Top 2009. Lista 1: Exclusivo estreno en México


Notarán que algunas no son propiamente del 2009, however, esta lista sigue la regla estricta de escoger películas estrenadas en México en el 2009 (sin importar de qué año son realmente). Es la que presenté en CinemaNET el sábado 26 de diciembre -- Si no lo escucharon en radio old-school convencional, luego pongo el link aquí cuando esté online el podcast...

10. Sólo un sueño (Revolutionary Road)
April Wheeler: So now I'm crazy because I don't love you, right? Is that the point?
Frank Wheeler: No! Wrong! You're not crazy, and you do love me. That's the point, April.
April Wheeler: But I don't. I hate you. You were just some boy who made me laugh at a party once, and now I loathe the sight of you. In fact, if you come any closer, if you touch me or anything, I think I'll scream.

9. Nueva York en escena (Synecdoche, NY)
Caden Cotard: I don't menstruate, so I don't know how I could smell like I'm menstruating.

8. En Brujas (In Bruges)
Ken: Coming up?
Ray: What's up there?
Ken: The view.
Ray: The view of what? The view of down here? I can see that down here.
Ken: Ray, you are about the worst tourist in the whole world.
Ray: Ken, I grew up in Dublin. I love Dublin. If I grew up on a farm, and was retarded, Bruges might impress me but I didn't, so it doesn't.

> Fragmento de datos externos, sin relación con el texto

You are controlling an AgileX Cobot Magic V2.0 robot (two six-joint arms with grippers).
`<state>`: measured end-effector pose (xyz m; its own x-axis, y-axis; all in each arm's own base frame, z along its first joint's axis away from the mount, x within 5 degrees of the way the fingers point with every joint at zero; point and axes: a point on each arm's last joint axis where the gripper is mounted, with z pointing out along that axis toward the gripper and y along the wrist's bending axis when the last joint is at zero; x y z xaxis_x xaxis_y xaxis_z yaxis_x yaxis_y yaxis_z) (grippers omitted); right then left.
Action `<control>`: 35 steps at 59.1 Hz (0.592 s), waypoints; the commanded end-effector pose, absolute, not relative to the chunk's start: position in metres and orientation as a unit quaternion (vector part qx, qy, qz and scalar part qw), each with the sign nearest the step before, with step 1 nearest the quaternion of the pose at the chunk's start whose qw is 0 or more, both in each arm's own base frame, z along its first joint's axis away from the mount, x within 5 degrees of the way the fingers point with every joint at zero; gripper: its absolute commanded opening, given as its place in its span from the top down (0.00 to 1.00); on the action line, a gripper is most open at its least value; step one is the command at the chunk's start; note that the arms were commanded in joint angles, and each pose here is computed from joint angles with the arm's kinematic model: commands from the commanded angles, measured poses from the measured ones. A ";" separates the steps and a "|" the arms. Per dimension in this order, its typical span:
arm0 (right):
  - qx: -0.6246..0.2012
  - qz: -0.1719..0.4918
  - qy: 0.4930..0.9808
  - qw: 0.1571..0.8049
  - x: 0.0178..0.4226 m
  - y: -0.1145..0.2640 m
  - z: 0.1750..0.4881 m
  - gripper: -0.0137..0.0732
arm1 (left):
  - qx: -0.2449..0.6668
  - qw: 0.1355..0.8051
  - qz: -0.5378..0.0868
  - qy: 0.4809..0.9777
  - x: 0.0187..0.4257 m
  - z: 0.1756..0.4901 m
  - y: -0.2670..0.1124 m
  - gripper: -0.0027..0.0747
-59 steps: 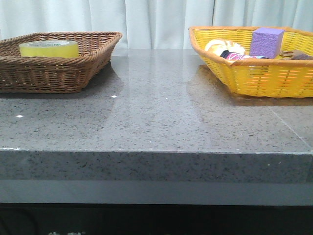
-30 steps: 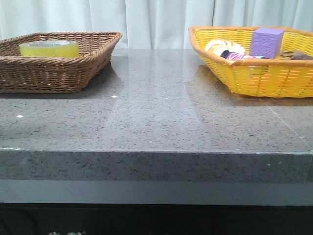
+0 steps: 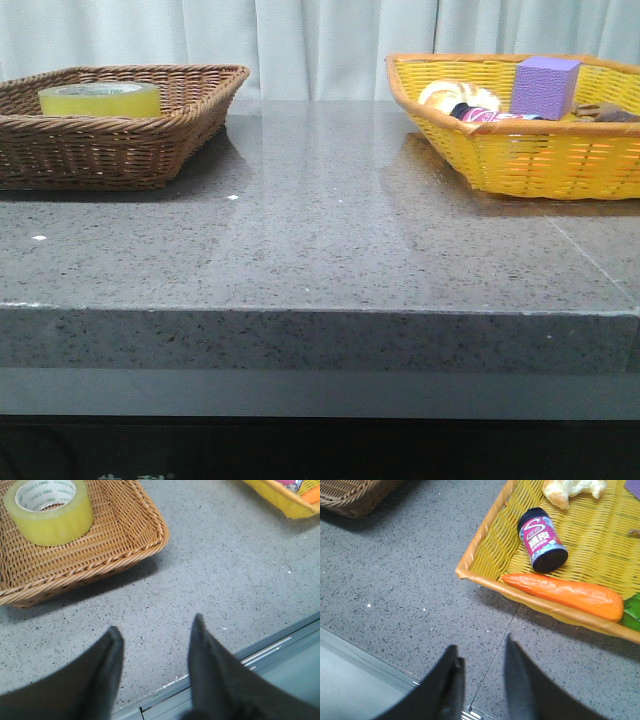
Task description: Transfer tape with both arms
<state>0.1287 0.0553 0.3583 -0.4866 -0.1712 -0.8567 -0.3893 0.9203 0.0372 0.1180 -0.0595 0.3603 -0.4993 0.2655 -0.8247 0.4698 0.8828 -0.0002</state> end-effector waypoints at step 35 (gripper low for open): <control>-0.157 0.117 0.832 0.519 0.130 0.054 0.372 0.92 | 0.217 0.493 -0.107 0.836 0.120 0.373 -0.059 0.99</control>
<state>0.1286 0.0552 0.3581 -0.4890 -0.1699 -0.8556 -0.3883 0.9207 0.0391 0.1189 -0.0575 0.3601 -0.4894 0.2892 -0.8227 0.4649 0.8847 0.0345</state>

7. Arrástrame al infierno (Drag Me To Hell)
Waitress: So you're just going to sit here all night, drinking coffee?
Christine Brown: Yes... No! Maybe! Whats it to you?
Waitress: Honey, I'm working a job where tips is my living, and coffee drinkers DON'T TIP!
Christine Brown: [Holds up envelope containing the cursed button] You keep the coffee coming honey, or I'll give you a tip you won't forget!

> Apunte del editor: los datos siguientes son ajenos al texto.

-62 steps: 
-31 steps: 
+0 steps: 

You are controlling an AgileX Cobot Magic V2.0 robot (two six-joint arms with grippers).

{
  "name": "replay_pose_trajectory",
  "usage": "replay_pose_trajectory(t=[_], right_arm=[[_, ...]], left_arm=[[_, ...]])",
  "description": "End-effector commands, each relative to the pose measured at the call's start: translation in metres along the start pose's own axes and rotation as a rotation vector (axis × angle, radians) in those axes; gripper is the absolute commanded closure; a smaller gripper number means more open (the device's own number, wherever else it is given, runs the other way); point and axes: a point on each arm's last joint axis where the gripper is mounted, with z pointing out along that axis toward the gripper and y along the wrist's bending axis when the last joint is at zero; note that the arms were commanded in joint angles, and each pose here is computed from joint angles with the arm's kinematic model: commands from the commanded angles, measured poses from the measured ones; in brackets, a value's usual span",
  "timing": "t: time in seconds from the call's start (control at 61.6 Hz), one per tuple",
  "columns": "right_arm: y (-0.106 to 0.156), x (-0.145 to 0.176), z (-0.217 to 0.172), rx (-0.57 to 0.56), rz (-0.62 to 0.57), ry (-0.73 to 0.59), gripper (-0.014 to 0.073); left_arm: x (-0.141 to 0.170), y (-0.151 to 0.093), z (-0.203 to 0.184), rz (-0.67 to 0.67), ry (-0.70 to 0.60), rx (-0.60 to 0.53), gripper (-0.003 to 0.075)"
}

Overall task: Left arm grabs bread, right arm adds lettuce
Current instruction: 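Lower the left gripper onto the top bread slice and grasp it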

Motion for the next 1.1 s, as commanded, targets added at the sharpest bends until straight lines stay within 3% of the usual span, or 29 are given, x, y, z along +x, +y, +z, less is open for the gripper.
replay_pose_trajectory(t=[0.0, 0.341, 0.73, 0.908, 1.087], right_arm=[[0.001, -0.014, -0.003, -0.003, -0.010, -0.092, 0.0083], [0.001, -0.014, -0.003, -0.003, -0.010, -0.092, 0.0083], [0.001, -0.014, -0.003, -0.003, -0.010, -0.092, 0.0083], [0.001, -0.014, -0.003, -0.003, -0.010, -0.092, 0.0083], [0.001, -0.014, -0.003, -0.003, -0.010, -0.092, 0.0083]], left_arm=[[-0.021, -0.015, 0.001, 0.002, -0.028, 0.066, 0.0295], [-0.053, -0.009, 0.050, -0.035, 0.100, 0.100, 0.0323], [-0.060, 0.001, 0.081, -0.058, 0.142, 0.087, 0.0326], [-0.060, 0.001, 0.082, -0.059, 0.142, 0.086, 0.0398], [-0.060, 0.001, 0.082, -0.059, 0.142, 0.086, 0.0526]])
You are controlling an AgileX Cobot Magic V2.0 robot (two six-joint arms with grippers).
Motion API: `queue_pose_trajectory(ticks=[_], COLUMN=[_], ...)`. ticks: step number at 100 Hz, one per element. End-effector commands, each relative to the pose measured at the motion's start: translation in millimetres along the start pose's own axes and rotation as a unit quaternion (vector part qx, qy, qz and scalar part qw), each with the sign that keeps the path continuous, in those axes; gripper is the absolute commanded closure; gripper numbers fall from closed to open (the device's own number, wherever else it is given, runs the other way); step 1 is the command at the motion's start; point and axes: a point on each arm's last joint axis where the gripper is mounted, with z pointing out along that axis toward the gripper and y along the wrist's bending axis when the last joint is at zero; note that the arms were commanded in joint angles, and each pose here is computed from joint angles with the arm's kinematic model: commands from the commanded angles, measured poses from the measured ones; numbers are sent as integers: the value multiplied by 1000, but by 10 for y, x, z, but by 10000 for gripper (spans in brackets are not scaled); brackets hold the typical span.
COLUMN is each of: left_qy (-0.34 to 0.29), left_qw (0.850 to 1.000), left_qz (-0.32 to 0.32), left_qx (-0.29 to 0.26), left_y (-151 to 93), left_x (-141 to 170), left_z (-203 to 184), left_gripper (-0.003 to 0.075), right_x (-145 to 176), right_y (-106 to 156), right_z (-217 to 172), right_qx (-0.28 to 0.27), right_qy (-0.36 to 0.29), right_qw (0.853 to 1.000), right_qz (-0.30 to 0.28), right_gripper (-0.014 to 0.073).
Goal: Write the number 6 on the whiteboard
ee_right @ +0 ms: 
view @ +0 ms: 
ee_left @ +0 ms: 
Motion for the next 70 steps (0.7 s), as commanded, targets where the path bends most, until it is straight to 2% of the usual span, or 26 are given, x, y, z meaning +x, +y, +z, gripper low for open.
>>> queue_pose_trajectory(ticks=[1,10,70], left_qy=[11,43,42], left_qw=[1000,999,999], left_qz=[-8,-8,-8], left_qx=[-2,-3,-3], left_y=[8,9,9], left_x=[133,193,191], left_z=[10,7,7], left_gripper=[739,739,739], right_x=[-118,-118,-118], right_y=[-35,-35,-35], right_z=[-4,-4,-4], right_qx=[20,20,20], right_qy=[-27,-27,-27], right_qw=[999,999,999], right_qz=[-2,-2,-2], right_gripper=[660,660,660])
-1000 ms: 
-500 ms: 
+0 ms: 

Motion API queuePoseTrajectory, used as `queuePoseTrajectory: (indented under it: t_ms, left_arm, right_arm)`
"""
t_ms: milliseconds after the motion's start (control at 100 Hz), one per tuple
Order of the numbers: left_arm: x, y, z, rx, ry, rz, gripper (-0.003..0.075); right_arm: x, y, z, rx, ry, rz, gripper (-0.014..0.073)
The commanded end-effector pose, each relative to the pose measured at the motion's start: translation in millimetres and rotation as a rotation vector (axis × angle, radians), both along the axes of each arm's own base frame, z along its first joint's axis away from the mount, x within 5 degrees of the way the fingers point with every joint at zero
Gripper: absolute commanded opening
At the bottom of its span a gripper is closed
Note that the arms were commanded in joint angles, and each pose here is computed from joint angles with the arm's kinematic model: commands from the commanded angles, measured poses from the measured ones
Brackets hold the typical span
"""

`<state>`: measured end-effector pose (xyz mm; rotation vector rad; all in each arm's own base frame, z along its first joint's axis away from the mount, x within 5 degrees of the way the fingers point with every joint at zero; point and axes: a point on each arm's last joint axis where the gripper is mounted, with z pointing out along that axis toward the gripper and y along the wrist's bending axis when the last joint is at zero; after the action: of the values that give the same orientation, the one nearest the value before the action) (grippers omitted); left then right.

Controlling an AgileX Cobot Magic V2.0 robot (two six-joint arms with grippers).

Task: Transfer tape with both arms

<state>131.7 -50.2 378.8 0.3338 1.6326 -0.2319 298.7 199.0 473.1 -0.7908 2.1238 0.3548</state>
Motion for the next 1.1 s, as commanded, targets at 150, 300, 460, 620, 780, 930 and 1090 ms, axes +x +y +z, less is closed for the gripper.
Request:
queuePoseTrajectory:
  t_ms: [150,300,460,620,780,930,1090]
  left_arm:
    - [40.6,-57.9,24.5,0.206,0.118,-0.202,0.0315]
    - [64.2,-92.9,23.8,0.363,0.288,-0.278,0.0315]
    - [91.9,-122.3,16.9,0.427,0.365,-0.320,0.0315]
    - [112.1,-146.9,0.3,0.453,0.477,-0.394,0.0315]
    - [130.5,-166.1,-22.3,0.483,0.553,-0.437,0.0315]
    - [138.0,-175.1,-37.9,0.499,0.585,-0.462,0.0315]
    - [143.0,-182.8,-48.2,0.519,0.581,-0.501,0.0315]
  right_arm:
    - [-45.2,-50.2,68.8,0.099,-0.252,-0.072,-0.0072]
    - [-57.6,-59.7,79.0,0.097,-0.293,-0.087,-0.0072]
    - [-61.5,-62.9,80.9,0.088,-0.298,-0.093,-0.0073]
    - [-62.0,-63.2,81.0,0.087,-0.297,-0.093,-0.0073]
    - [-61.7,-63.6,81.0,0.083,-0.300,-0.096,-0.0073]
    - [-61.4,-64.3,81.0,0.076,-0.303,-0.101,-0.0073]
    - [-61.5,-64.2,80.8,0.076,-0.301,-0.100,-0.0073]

6. Déjame entrar (Let the Right One In)
Oskar: How old are you?
Eli: Twelve... more or less.

5. Estafa de amor (The Brothers Bloom)
Bloom: Do you feel cheated?
Penelope Stamp: The trick to not feeling cheated is to learn how to cheat.

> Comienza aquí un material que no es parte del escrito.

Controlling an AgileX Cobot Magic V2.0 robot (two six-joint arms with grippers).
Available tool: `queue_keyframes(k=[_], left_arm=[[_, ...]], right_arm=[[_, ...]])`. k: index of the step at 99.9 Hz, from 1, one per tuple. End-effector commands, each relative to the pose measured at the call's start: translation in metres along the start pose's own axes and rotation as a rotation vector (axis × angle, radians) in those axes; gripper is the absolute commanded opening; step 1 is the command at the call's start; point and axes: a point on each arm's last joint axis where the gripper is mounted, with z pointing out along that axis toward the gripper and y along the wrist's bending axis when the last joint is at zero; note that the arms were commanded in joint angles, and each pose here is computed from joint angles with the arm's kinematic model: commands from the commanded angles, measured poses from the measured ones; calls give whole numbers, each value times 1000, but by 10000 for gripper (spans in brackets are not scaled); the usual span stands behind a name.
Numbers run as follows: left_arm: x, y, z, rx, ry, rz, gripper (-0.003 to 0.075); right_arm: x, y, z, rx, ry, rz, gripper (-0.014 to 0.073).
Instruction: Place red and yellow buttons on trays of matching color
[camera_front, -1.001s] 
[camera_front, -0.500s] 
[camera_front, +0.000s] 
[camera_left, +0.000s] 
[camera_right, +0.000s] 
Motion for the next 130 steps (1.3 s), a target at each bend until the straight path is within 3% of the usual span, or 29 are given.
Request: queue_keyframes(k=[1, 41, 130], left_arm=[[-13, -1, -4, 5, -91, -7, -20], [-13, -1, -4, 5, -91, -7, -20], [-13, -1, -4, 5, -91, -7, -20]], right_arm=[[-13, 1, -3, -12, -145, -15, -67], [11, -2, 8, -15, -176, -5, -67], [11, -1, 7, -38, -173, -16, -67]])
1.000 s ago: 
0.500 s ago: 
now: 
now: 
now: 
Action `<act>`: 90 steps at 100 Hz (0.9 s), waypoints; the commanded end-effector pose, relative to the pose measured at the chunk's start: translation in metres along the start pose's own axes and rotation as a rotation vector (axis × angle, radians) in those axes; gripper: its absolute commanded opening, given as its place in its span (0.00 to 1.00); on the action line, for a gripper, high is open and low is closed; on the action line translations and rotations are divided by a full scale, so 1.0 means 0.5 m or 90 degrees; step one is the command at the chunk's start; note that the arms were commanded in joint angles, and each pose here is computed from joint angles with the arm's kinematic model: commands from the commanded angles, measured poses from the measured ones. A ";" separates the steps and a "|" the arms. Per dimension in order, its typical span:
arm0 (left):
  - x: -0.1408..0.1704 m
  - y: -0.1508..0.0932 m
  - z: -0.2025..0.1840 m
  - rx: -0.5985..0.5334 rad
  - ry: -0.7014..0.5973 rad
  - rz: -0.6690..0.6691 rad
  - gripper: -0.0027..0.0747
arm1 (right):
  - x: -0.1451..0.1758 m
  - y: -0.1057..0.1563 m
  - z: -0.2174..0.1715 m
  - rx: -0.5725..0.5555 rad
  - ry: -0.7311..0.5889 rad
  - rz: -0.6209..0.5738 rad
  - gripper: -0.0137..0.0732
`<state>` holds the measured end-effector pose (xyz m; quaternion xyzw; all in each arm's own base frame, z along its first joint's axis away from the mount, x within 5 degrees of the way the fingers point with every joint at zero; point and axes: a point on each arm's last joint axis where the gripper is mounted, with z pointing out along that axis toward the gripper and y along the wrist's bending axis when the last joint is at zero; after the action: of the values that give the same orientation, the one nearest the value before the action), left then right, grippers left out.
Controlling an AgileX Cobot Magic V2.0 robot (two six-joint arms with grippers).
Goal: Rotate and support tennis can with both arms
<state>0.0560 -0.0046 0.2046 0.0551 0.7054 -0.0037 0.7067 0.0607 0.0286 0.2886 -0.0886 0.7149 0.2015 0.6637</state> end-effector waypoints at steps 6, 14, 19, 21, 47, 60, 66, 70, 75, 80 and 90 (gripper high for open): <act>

4. Quisiera ser millonario (Slumdog Millionaire)
Prem Kumar: A few hours ago, you were giving chai for the phone walahs. And now you're richer than they will ever be. What a player!

3. Rachel Getting Married (El casamiento de Raquel)
Kym: You're a lawyer?
Kieran: Was. For about five minutes.
Kym: Say something Legal.
Kieran: Tort.

2. Inglourious Basterds (Bastardos sin gloria)
Col. Hans Landa: What's that English saying about shoes and feet?
Lt. Aldo Raine: "Looks like the shoe's on the other foot." Yeah, I was just thinking that.

1. (500) Days of Summer (500 días sin ella)
Tom: Why? What happens when you fall in love?
Summer: You don't believe in that...
Tom: What? It's love, not Santa Claus.

1 comments:

Unknown said...

Tom Garnett: It's all those good things you have in you. The love, the wisdom, the generosity, the selflessness, the patience. The patience! At 3 A.M. when everyone's awake because Ibrahim is sick and he can't find the bathroom and he's just puked all over Katki's bed. When you blink, when you blink! And it's 5:30 and it's time to get up again and you know you're going to be tired all day, all week, all your fucking life. And you're thinking what happened to Greece? What happened to swimming naked off the coast of Greece? And you have to be willing to make the family out of whatever you have.